Further, Phillips said, “At the end of the day, Charlottesville and Asheville are similar — because they want to destroy something.”

Instead, “Why not leave monuments up and use them as a juxtaposition to your” modern sensibilities? he asked, rhetorically.

Confederate Gen. “Stonewall Jackson (1824-1863) is one of my cousins. Growing up in a half-Italian household, I admired his tenacity as a military leader. I don’t think Jackson was a slave-holder. Will I be thrown in a re-education camp” because of his genetic ties to Jackson? he queried, again rhetorically.

(Jackson, born in Clarksburg, Va., was a West Point graduate and was considered one of the most-skilled tacticians among the generals on either side during the Civil War.)

In Asheville, “They (city officials) want to turn the Vance Monument to dust. 

“With Charlottesville, my point is, you shouldn’t melt it (the Lee statue) down. Instead, why don’t you sell it? Or, if you don’t sell it, give it to some organization that will preserve it for posterity. From the sale, use the money to put up a monument you do support.

“The wanton destruction of a monument to make something else,” it “is (like) pouring gasoline on a fire... By taking monuments down, you’re ‘sanitizing the landscape.’

“The question really is, in a fundamental way: How far do we want government to control our history and our narrative and tell us what we need to think?” he asked. 

“As soon as you make your fellow Americans as ‘the other,’ that’s a scary place to be,” based on historical precedents.

Despite all that is happening, “I try to remain optimistic and hopeful, with my faith” in Christianity — and “in my fellow citizens, making me hold out hope. However, if we keep going down the path of destroying things to protect people — it seems really crazy. At some point, if we don’t change our course, this country will splinter, balkanize (divide) — and that will only benefit the Chinese...”

Also, he said, “If we fear retribution for saying what we know is right, then we’re no longer the United States of America.” 

Phillips then shared two of his favorite quotes of Ben Franklin (1706-1790), who is widely rated as one of the foremost of the American “founding fathers.” Franklin also was a printer and publisher, author, inventor and scientist, and diplomat.

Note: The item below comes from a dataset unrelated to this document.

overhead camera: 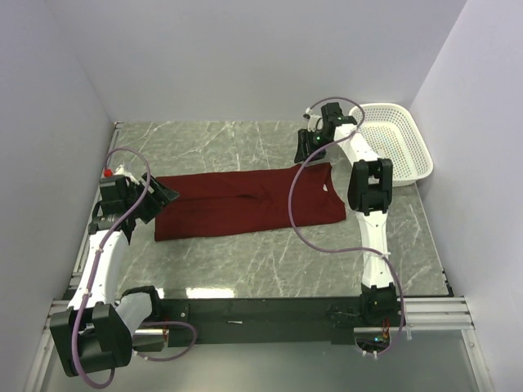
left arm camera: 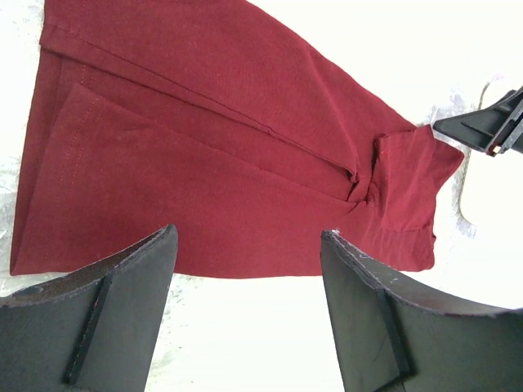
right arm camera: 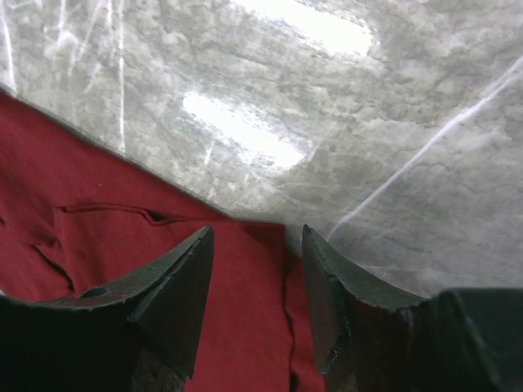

In his first quote of Franklin, Phillips noted that, when asked upon emerging from the Constitutional Convention, ‘Dr. Franklin, what kind of government have you given us?’ his answer was: “A Republic, madam, if you can keep it!”

The second (and final) quote of Franklin cited by Phillips was the following: 

“If you’re so willing to trade your freedom for security, you will have neither.”

In concluding the interview, Phillips said, “The only hope is this… in the (values of the) majority of the people in the United States. They (the “woke” crowd) are not the majority of people” in the U.S. “We can either stand up and stop pretending” — or give in to them.

“The better path forward is to put up monuments to those who have been forgotten, along with (preserving) this other public art,” the attorney said. “It wasn’t people just of Western European ancestry who did great things in this country. What’s happened is we’ve created an artificial standard....

“The bottom line,” Phillips asserted, is that Americans need to stand up for the values they cherish — with courage and conviction.